Investigating the influence of polyvinylidene fluoride (PVDF) on the crystallization behavior and rheological properties of syndiotactic polypropylene (sPP)

Aiming at the performance deficiencies of syndiotactic polypropylene (sPP), specifically its low crystallization temperature and slow crystallization rate, this study innovatively selected polar polymer polyvinylidene fluoride (PVDF) as a crystallization-promoting component. The findings demonstrated that when the PVDF content exceeded 2 wt%, the crystallization temperature of the blends increased by over 10 °C compared to pure sPP. The crystallization rate underwent significant enhancement across all blending ratios. However, this crystallisation performance enhancement did not exhibit concentration-dependent characteristics.
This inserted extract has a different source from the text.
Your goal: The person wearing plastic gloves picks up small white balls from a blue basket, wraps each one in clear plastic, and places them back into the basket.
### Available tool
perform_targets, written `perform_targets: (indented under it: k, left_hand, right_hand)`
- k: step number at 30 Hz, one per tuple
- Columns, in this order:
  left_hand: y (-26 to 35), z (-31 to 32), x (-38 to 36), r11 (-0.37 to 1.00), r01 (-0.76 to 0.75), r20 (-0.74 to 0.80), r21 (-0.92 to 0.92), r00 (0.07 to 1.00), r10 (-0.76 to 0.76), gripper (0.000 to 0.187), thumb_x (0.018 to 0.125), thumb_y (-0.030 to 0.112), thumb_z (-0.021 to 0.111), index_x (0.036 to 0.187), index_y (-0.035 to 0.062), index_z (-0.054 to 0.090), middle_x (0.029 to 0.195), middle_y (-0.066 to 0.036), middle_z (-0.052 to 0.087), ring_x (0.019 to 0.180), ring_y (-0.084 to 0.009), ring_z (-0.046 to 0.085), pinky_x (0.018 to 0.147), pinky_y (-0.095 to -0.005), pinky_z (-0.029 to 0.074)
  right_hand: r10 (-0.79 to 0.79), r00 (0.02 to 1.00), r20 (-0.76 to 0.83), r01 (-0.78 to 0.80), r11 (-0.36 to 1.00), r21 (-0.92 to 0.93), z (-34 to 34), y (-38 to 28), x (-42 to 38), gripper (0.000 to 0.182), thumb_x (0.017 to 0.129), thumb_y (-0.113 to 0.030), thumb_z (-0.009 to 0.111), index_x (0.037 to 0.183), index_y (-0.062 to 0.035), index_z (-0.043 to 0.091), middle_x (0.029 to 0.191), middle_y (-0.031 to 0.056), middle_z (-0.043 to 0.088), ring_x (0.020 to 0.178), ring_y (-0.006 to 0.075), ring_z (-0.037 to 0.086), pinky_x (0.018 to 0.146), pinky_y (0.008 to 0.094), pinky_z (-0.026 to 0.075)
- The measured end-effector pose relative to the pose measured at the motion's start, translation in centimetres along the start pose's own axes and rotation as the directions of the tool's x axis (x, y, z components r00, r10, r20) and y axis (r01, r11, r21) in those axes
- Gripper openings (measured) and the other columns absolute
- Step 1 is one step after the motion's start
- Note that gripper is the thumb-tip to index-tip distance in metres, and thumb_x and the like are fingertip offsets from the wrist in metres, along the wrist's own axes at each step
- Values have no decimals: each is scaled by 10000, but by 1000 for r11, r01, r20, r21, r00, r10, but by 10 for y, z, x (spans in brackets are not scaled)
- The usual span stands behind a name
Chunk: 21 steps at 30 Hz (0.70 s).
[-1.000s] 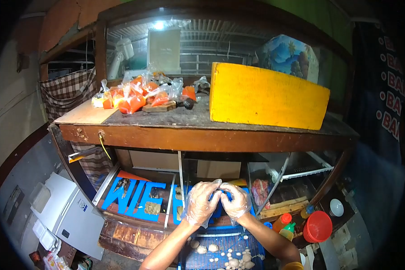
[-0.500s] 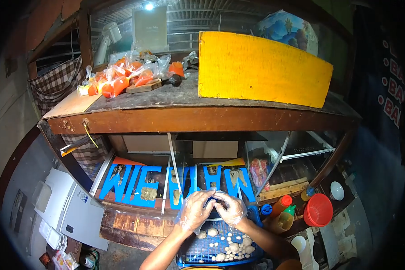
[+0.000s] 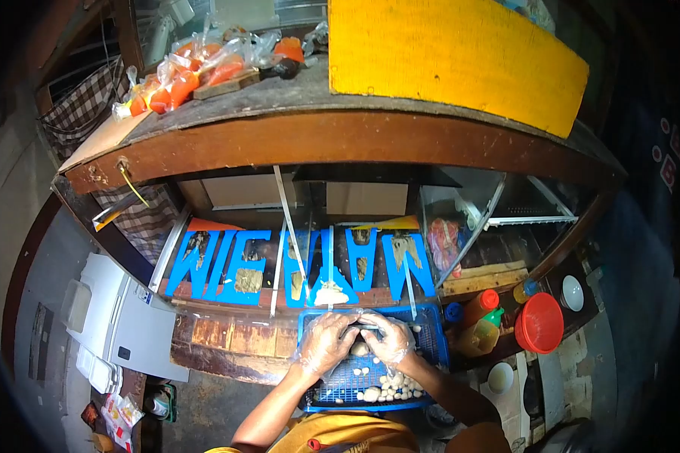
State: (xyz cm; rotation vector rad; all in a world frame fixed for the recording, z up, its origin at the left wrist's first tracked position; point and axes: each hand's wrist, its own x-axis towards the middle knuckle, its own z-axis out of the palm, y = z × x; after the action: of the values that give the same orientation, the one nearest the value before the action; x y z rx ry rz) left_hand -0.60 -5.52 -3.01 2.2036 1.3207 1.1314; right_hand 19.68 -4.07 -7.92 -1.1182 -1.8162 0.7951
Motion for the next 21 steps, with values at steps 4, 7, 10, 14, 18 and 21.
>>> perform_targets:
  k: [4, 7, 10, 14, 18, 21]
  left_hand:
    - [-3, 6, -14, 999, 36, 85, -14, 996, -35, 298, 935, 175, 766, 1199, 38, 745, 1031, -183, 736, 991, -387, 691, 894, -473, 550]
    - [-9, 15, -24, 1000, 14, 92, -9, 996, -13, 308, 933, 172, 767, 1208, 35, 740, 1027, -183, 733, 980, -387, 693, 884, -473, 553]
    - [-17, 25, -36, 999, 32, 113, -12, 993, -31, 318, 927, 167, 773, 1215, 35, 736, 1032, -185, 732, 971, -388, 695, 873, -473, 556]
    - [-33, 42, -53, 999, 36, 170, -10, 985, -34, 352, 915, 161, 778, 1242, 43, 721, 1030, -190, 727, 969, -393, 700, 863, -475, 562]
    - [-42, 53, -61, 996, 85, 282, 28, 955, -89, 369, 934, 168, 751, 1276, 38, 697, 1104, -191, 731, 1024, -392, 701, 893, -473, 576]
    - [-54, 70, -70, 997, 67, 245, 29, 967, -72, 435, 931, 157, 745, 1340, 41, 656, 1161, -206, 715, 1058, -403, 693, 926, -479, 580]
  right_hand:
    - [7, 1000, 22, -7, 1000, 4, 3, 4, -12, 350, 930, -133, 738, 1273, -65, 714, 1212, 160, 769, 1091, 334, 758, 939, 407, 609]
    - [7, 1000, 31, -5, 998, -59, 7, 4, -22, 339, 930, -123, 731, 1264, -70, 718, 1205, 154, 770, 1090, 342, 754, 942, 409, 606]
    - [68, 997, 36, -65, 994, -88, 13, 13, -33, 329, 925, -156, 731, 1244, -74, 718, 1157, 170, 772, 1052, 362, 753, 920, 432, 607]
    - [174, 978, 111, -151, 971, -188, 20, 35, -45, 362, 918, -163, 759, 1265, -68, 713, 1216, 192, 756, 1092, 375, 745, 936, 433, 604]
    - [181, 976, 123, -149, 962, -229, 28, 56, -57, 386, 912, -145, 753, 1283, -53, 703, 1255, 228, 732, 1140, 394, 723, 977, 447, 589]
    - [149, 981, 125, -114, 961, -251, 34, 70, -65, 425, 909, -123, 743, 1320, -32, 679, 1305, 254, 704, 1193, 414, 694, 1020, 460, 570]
Furthermore, PVDF significantly reduced the energy barrier to be overcome in the nucleation stage of the system, as well as the crystal growth activation energy. While maintaining the limited disordered Form I crystal structure of sPP unchanged, PVDF altered the one-dimensional needle-like crystalline morphology of sPP, shifting the dominant crystal growth mechanism to two-dimensional lamellar growth. The distinct thermodynamic incompatibility between PVDF and sPP resulted in spherical PVDF particles uniformly dispersed within the sPP continuous phase, forming clear phase interfaces. Combined crystallization behavior and rheological analyses demonstrated that the high-density nucleation sites created by the PVDF phase, through interface-induced crystallization effects, effectively enhanced the crystallization performance of sPP. Simultaneously, the restricted mobility characteristics of PVDF minimized interference with macromolecular chain relaxation dynamics of the matrix, thereby achieving dual functionality of promoting the crystallization and maintaining the matrix’s rheological properties.